• WHAT TO PRODUCE
Note on the material below: return exactly the lines from the line that holds "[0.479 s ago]" through the line that holds "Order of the", and leave out each picture.

• INPUT DATA

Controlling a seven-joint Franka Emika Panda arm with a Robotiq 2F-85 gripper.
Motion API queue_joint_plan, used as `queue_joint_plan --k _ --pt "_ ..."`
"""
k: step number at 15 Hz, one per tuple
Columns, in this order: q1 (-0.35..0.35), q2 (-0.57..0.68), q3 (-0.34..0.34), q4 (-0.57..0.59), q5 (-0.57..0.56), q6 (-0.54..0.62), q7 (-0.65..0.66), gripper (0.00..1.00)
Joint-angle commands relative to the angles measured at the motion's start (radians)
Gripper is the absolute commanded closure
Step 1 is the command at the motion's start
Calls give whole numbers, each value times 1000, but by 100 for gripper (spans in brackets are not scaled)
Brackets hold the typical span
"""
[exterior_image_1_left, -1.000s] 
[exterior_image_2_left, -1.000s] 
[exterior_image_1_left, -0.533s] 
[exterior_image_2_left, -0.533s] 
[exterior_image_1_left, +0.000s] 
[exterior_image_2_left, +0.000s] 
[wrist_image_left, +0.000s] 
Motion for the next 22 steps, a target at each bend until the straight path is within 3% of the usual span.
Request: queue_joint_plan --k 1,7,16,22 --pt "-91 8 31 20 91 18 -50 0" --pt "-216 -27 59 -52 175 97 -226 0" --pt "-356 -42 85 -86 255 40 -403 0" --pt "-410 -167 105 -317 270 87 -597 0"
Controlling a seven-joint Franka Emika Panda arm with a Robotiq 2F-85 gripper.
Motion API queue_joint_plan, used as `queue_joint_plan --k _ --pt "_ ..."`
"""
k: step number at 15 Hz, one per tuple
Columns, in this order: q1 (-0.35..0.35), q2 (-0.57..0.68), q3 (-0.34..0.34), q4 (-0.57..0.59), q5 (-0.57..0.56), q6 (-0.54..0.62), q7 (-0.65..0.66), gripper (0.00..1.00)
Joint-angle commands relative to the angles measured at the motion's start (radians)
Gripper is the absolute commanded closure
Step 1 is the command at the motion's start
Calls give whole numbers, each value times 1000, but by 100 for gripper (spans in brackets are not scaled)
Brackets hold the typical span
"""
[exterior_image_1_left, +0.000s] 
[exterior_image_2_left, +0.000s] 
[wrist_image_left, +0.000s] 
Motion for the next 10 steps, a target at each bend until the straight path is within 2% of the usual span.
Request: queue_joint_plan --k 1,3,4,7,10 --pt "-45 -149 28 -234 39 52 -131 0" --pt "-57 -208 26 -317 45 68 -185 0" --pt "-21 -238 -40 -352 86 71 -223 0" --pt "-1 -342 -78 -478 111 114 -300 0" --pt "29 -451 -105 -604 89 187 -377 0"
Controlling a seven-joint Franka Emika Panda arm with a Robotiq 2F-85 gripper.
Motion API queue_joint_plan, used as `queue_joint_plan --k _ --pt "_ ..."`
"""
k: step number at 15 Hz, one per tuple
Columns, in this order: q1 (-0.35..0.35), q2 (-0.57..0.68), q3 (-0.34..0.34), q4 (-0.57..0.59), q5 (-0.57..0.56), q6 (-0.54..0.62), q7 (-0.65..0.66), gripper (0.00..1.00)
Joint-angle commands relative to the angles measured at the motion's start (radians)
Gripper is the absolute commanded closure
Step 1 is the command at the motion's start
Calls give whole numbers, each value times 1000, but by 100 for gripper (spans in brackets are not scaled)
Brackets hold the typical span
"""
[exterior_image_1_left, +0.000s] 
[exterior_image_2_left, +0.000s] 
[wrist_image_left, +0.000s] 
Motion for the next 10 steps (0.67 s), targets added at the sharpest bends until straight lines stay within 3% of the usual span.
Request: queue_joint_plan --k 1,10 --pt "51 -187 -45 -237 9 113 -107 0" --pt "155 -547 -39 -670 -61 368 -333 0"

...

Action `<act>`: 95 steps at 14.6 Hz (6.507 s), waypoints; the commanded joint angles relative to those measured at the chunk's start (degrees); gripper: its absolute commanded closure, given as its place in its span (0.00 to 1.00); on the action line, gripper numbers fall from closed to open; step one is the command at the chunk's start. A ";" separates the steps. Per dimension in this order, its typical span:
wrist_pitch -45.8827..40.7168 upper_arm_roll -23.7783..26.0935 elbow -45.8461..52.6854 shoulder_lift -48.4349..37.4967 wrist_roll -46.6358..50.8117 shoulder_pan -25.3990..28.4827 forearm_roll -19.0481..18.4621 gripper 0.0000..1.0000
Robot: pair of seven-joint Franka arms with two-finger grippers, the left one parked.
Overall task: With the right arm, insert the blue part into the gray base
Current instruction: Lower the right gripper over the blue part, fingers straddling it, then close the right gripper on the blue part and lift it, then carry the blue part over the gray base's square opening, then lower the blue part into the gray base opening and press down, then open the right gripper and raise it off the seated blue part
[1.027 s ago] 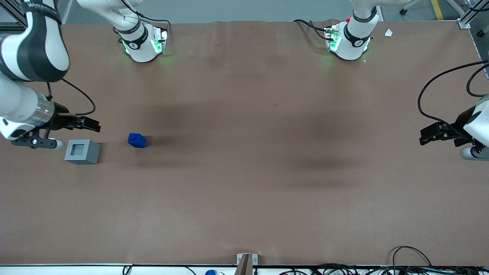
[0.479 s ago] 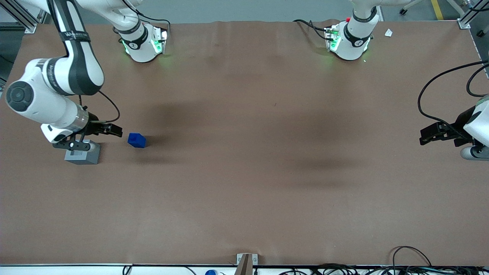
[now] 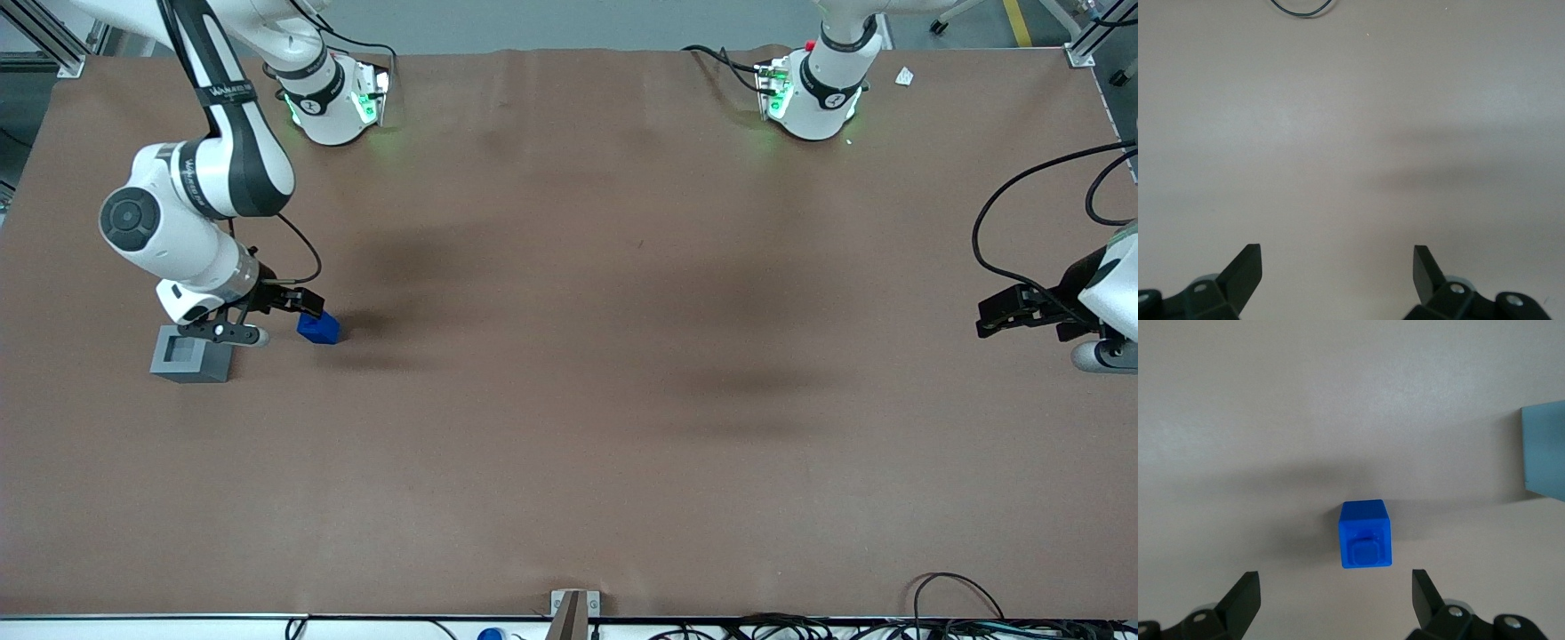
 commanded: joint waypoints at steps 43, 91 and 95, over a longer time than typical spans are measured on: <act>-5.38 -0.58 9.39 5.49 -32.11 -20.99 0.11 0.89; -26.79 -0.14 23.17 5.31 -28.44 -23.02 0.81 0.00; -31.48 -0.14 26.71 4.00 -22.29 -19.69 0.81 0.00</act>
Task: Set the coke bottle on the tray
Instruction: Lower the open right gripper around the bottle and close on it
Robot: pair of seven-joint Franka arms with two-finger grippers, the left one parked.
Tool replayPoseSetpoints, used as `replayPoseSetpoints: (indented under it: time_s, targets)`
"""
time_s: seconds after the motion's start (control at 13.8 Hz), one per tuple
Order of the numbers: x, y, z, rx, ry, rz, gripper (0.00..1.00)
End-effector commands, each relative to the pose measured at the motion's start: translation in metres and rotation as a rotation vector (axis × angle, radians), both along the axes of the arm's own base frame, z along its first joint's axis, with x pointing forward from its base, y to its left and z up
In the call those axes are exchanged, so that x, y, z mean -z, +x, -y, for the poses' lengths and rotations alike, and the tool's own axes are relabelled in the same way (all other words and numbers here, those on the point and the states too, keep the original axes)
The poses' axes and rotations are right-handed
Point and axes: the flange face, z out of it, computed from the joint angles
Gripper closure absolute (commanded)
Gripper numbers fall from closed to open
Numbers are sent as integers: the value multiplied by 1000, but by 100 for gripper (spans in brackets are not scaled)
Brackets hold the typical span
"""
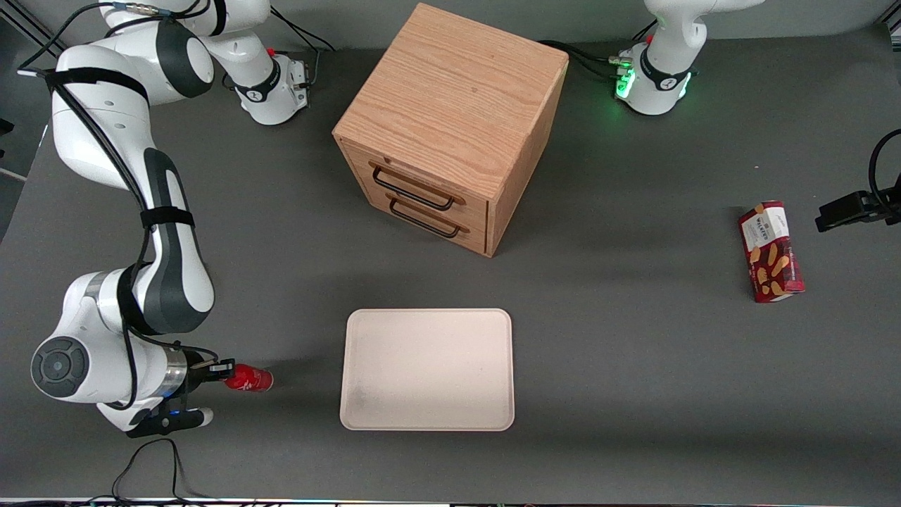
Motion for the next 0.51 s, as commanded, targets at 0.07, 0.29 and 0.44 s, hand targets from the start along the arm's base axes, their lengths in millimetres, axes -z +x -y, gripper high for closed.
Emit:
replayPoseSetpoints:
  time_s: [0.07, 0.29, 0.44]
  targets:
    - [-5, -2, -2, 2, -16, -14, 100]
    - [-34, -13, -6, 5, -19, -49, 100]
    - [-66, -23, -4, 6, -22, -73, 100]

• SOLUTION BELOW
[0.479 s ago] 
[now] 
 commanded: joint waypoints at steps 43, 91 and 95, over a longer time than typical spans are measured on: <act>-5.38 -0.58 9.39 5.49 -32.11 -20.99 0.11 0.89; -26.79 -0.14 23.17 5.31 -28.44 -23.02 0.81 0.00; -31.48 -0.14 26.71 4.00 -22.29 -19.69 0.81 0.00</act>
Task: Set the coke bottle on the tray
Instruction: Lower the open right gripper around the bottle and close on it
Robot: pair of seven-joint Franka arms with two-finger grippers, the left one parked.
Tool replayPoseSetpoints, used as `replayPoseSetpoints: (indented under it: time_s, targets)`
"""
time_s: seconds after the motion's start (control at 13.8 Hz), one per tuple
Order of the numbers: x, y, z, rx, ry, rz, gripper (0.00..1.00)

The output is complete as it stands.